個々に内在されているエネルギーを色々な角度から検討し、身体情報を知覚し動きを通して本来持っている能力をより自由に表現してゆくことがサークルの目的です。

 といっても、具体的にどの様にして表現してゆくのか。音楽、演劇、スポーツ、日常の作業、全てからだが基盤となりイメージし、表に現れます。そのからだが自由自在に知覚することが大切と思います。

 現在健康に関しての情報は沢山ありますが、もうひとつ考えて頂きたいのは自分自身のからだが今どのような状態か、頭だけで空回りしていないか、まるごと全体のからだで実感することができているかどうか、からだへの働きかけもケアのひとつではないでしょうか。

 私の体験では、からだは知的で秩序正しくかつ感性を高めてゆく能力を持つ、まさに宇宙遊泳できうるほどの素晴らしい自然の産物です。その自然の産物であるからだは有機的かつ普遍的ですから、常に状態をさぐり、刺激し、日常の作業だけではなく非日常的な動き、自然の空間からイメージすることにより今までとは違ったからだの出会いがあると思います。

 サークルでの活動は一番楽な状態から行います。床に横になり一つ一つの部分を確認し、全体の流れを知覚してゆく。クラスにおいて何ひとつこれが正しい型というのはありません。
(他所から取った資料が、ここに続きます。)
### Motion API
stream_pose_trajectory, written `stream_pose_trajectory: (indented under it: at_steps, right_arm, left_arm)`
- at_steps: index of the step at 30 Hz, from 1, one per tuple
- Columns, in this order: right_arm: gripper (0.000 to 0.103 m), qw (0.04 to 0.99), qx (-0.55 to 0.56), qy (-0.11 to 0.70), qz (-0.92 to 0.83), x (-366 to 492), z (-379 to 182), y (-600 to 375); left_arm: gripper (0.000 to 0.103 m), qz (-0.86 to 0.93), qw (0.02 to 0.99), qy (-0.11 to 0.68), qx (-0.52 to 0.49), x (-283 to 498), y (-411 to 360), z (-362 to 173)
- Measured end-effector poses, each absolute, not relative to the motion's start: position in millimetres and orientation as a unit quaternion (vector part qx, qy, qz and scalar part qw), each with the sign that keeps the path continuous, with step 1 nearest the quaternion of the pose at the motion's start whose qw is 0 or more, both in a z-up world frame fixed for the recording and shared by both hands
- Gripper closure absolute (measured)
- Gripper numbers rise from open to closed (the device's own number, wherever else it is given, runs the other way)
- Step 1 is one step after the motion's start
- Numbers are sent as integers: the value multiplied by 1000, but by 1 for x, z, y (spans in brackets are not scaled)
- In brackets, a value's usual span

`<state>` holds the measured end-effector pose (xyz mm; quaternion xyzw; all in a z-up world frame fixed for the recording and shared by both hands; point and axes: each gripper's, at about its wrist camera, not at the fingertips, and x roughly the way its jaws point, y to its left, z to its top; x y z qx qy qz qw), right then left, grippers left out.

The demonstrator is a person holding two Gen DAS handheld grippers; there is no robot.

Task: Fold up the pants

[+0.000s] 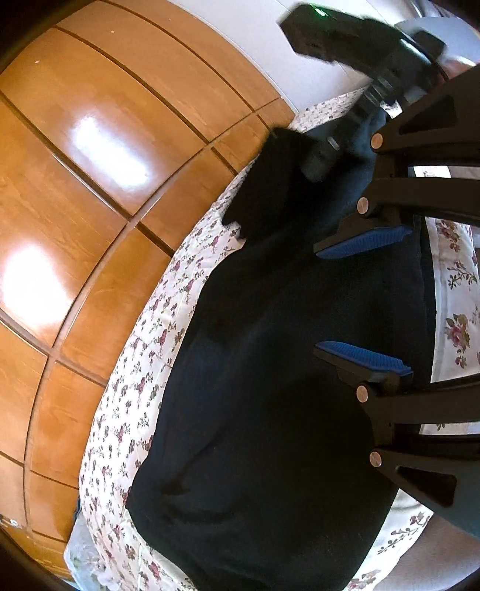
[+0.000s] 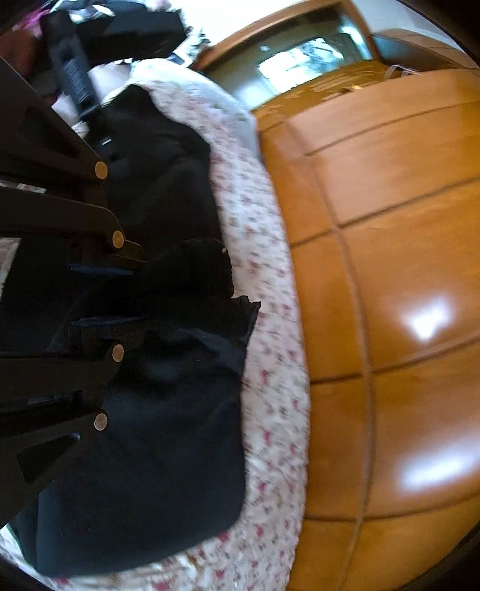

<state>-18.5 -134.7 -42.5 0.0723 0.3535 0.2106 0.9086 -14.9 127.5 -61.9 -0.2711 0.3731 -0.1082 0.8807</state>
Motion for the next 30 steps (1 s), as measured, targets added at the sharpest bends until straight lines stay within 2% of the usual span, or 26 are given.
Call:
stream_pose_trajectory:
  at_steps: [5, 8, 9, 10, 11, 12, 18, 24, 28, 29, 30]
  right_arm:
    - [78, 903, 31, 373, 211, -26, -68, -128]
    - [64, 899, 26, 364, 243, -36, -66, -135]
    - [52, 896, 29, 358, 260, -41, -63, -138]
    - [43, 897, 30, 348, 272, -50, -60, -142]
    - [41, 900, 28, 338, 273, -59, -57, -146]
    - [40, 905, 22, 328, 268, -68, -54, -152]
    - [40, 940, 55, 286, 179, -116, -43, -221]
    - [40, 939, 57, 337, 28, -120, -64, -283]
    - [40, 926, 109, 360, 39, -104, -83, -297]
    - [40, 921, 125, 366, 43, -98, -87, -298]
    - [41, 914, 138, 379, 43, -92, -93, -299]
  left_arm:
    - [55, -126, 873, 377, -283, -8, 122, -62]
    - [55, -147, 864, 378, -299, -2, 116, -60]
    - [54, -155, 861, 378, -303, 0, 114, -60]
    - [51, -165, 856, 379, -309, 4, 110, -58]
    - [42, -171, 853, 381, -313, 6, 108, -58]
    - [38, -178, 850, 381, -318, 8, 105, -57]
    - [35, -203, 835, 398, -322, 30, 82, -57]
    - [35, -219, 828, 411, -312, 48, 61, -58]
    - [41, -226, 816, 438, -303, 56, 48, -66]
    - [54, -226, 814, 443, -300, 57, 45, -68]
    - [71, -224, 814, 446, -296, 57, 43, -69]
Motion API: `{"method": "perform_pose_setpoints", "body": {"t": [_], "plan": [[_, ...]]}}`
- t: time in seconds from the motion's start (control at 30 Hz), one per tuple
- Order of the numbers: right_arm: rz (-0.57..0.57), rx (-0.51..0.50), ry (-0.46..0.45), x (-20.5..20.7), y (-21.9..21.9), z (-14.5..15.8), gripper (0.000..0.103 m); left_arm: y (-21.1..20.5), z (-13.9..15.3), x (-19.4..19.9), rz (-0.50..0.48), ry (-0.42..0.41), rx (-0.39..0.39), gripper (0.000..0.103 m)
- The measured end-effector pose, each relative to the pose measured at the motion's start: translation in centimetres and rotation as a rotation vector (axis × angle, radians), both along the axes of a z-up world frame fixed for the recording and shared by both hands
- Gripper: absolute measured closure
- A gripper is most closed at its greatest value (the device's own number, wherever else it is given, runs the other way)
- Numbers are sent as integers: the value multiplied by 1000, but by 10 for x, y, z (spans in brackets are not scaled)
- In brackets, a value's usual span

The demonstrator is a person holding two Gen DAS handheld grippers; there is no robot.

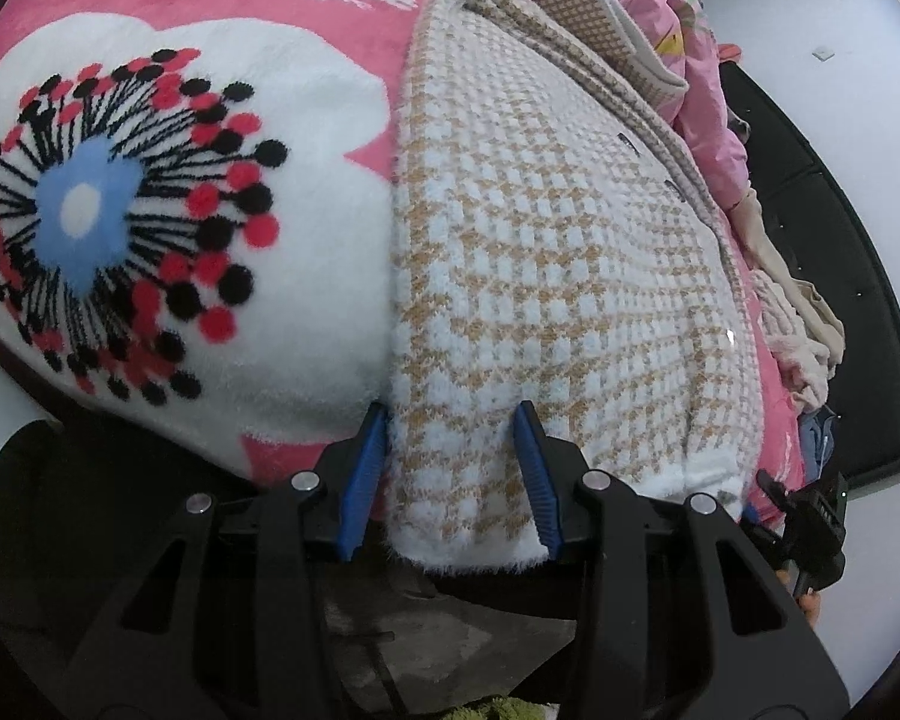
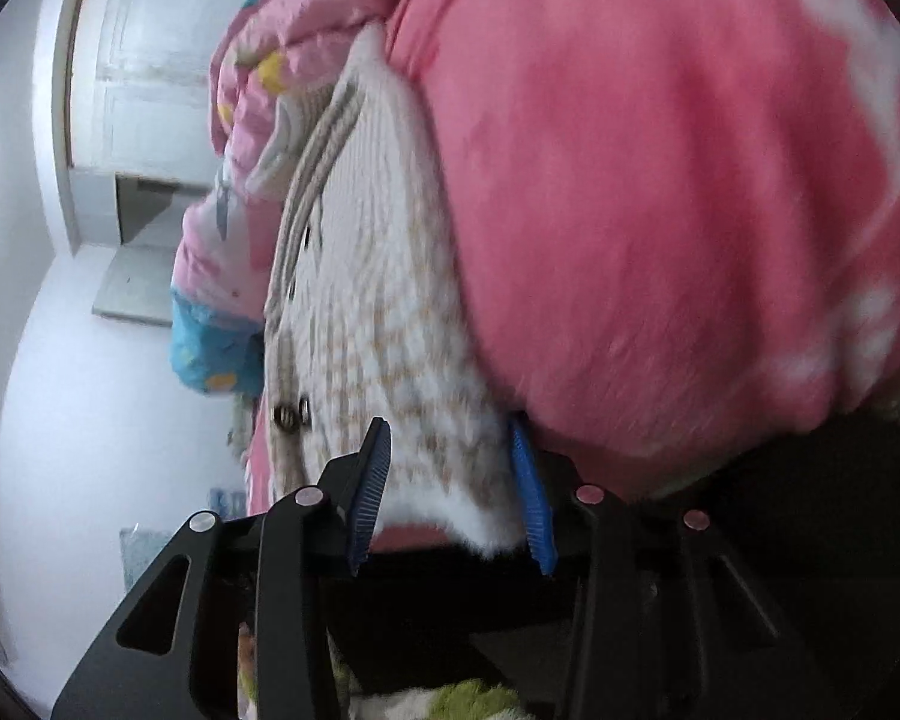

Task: Fold large clothes
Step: 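Grasp the hem with both tools and lift it toward the collar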

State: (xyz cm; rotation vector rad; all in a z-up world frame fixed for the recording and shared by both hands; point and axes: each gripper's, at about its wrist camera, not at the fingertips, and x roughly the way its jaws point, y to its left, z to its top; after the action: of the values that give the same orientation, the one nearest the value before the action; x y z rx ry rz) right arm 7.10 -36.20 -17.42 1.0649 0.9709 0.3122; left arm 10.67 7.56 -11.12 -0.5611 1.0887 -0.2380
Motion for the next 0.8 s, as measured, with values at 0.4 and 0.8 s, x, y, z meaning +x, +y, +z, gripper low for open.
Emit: {"method": "perform_pose_setpoints", "body": {"t": [0.4, 0.8], "plan": [[34, -425, -260, -16, 26, 134, 95, -12, 107, -35, -25, -299, 282, 96], [14, -246, 19, -19, -2, 27, 95, 0, 13, -15, -64, 3, 225, 93]]}}
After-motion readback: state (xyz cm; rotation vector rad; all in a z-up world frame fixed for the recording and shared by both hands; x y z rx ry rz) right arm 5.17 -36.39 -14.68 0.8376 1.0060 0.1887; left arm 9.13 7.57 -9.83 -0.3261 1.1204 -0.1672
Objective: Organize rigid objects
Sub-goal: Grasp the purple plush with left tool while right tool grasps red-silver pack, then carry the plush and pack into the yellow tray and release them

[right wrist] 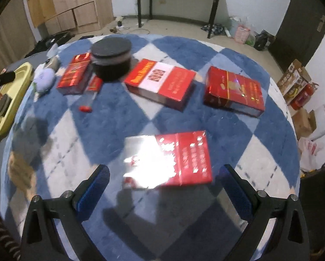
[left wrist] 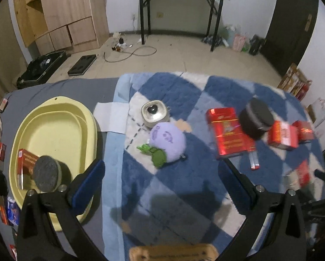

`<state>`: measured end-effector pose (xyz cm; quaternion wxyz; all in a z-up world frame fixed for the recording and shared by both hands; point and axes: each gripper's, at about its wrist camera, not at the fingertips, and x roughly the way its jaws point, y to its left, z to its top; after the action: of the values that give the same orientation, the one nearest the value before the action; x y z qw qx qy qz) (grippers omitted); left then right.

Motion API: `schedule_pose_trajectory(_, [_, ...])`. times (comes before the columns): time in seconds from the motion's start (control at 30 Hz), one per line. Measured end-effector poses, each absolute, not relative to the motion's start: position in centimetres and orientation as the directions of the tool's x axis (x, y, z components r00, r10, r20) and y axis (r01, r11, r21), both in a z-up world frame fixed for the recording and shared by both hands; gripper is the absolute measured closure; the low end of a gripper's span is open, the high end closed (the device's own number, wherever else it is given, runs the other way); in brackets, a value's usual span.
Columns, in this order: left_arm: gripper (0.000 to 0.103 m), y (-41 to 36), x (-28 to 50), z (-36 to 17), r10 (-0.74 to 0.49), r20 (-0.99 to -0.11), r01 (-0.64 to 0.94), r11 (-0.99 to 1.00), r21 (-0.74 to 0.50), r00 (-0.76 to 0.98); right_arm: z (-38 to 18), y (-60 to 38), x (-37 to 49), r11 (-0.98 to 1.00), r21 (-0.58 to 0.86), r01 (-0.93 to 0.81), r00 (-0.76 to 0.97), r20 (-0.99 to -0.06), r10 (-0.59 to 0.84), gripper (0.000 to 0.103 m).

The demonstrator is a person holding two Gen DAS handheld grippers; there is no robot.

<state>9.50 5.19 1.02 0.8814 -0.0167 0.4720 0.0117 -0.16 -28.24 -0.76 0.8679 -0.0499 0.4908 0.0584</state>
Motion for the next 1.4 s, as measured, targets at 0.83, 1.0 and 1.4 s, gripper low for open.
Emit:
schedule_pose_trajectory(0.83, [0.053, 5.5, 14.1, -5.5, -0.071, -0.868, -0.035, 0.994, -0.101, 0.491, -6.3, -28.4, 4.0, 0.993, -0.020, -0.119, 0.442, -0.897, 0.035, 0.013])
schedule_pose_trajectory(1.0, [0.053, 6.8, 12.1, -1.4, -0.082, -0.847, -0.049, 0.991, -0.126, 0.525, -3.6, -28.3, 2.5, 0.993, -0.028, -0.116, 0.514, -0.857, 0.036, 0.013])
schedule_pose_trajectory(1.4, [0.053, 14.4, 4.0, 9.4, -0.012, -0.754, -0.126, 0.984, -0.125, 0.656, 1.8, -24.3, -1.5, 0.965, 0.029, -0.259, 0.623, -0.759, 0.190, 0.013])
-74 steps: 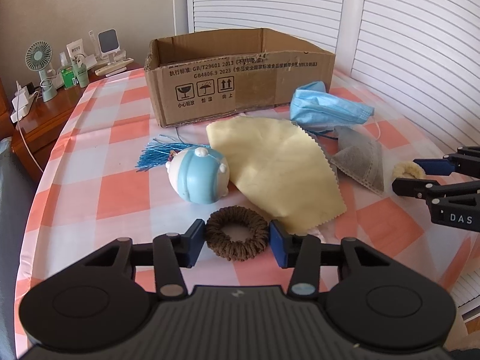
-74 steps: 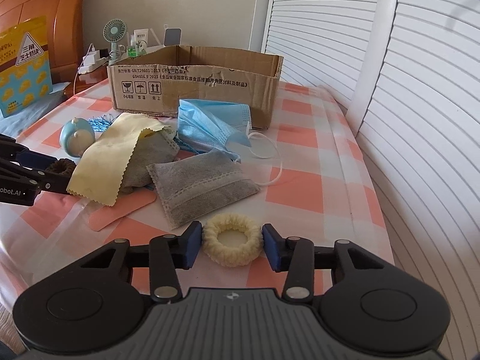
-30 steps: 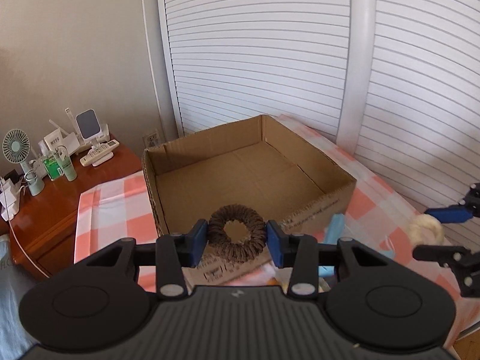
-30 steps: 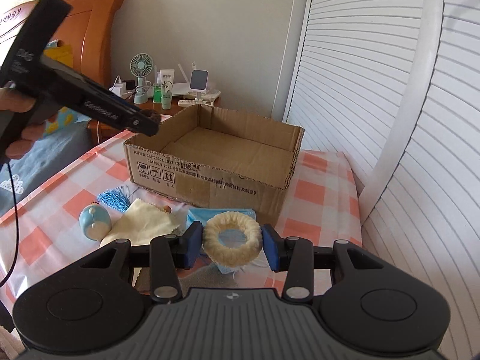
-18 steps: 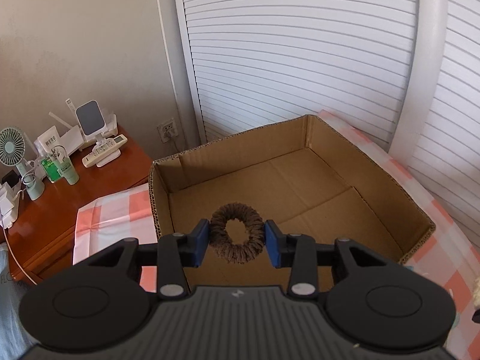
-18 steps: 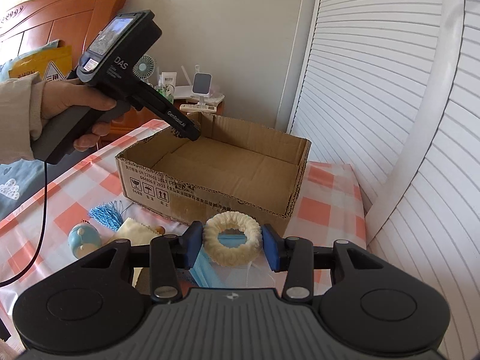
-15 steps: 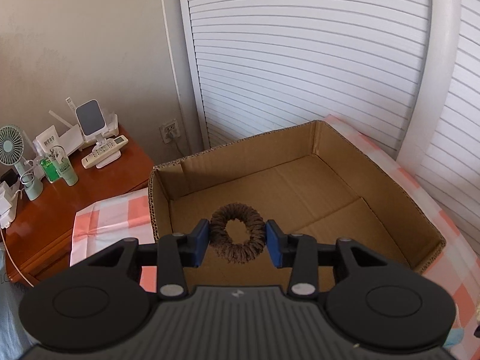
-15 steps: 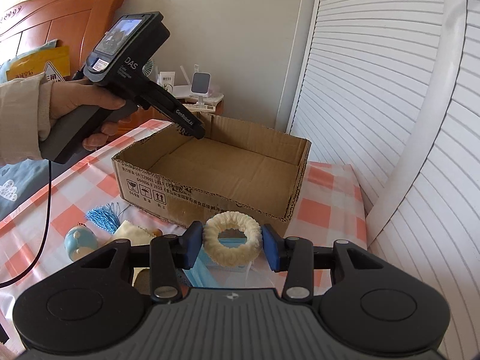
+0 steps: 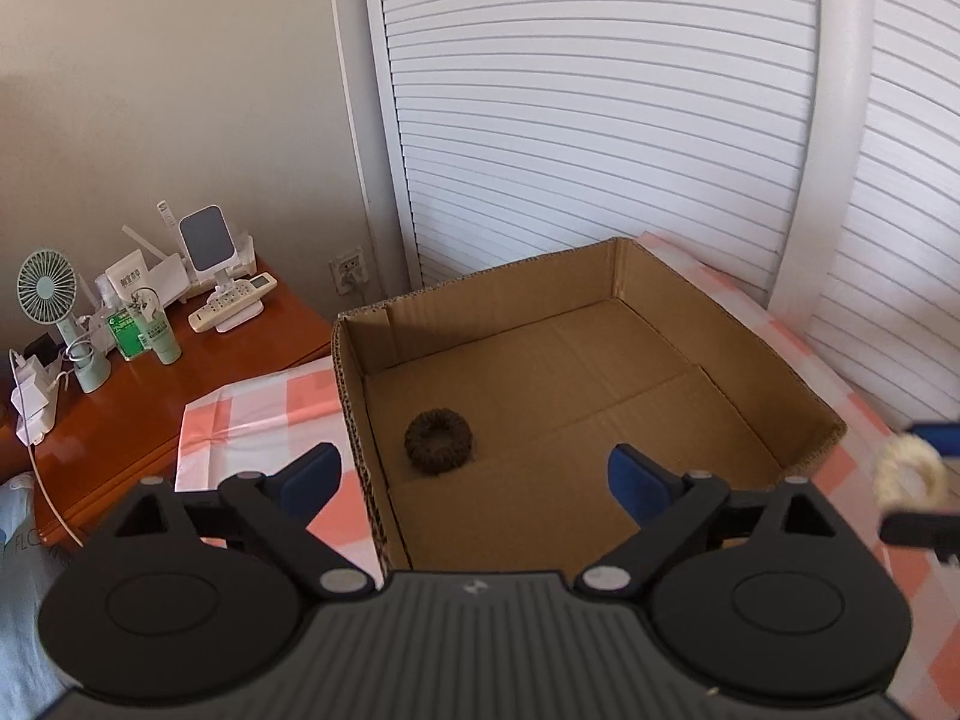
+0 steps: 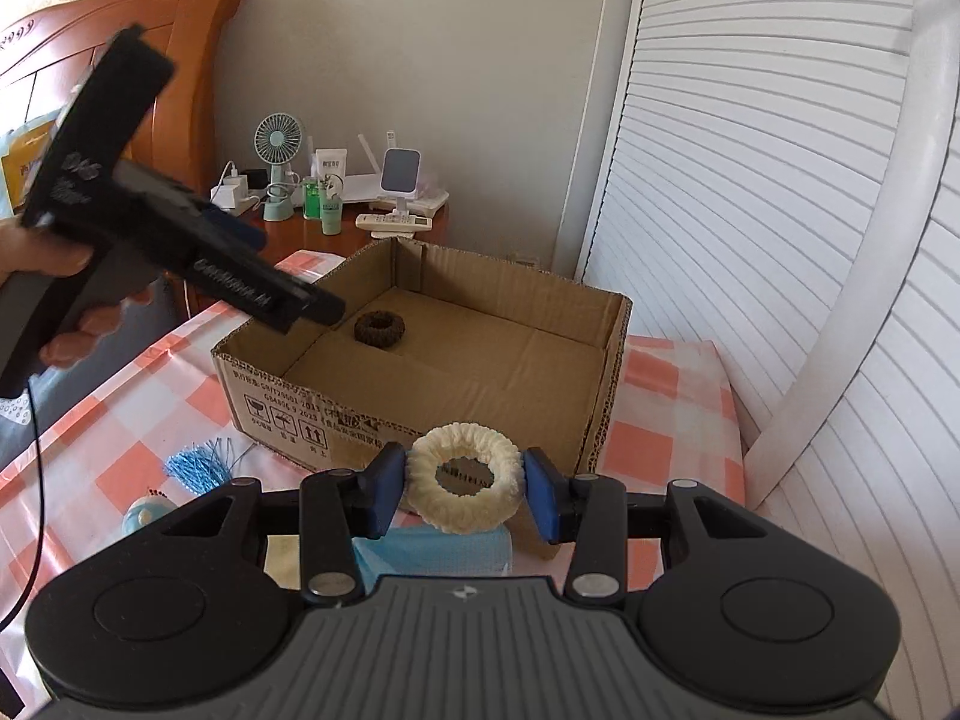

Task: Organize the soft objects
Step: 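Lower the cream hair tie into the box and open the right gripper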

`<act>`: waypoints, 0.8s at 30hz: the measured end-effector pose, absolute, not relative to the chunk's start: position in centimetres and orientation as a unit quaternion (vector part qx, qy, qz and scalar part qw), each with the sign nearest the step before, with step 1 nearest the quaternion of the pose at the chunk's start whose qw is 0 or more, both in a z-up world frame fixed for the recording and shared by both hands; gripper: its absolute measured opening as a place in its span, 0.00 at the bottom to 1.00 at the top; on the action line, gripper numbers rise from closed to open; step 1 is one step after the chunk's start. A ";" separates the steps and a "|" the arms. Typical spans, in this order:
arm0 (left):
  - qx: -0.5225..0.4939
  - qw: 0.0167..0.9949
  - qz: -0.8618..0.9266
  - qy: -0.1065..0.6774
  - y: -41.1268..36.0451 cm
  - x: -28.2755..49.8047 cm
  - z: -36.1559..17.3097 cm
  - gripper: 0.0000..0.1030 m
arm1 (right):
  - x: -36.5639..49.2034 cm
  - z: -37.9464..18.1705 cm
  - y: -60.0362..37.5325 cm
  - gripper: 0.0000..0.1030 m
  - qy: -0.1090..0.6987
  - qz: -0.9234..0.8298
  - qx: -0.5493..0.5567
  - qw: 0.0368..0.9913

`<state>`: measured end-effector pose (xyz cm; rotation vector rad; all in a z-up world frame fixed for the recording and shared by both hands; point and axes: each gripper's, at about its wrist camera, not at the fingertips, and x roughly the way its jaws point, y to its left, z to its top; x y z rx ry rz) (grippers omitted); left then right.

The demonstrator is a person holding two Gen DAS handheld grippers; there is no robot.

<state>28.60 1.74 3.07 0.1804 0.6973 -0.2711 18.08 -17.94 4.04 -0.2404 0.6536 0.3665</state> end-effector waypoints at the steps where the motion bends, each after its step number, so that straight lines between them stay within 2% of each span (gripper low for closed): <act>1: 0.089 0.926 -0.135 0.340 1.9 27.6 3.3 0.97 | 18.6 4.2 -17.8 0.47 0.319 0.179 -0.115 0.923; 13: 0.073 0.941 -0.095 0.316 4.8 16.5 2.7 0.97 | 27.6 4.5 -13.8 0.47 0.334 0.193 -0.116 0.915; 19: 0.064 0.945 -0.055 0.315 6.1 14.1 1.9 0.97 | 33.3 3.4 -11.9 0.48 0.345 0.176 -0.128 0.913; 20: 0.068 0.945 -0.051 0.316 6.1 13.9 1.8 0.97 | 34.1 3.2 -11.7 0.51 0.346 0.170 -0.121 0.915; 23: 0.073 0.942 -0.047 0.323 6.3 13.1 1.2 0.97 | 35.5 2.7 -11.6 0.86 0.362 0.148 -0.115 0.913; 24: 0.072 0.941 -0.048 0.326 6.4 12.9 1.1 0.97 | 35.5 2.6 -11.7 0.91 0.360 0.144 -0.116 0.914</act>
個々の状態を知ることと、どのような実感があったかが大切なのです。

 からだが重いという実感、からだや頭が硬いという実感、徐々に変化してゆく実感・・・等を観察します。この動きの観察はまず力を抜くことで状態判断できます。喜怒哀楽による変化は頭で納得する前にからだはもっと以前から感知しています。からだと向き合い一歩前進の前に、一歩歩いて今どのような状態か全体を見る時間がからだには必要です。

 力を抜くと、エネルギーを貯めスピードが増します。からだつきがその人の仕事のスピードを決めます。例えば前のめりで腰が引けてお腹が下がり気味の場合は、手足は動いていてもスピードが出ず気が疲れます。疲れてきたらまず、前にめりになっていないかどうか背面に意識を持ち、足の裏を地面に向け杉の木のごとく天に向け伸び伸びと立つ。一歩の前にゼロの状態とはどのような感覚なのかを知るためのサークルでもあります。

 力の抜き方、入れ方、腰の位置づけを確認しながら、からだを開放してゆきます。一度体験してはいかがでしょうか。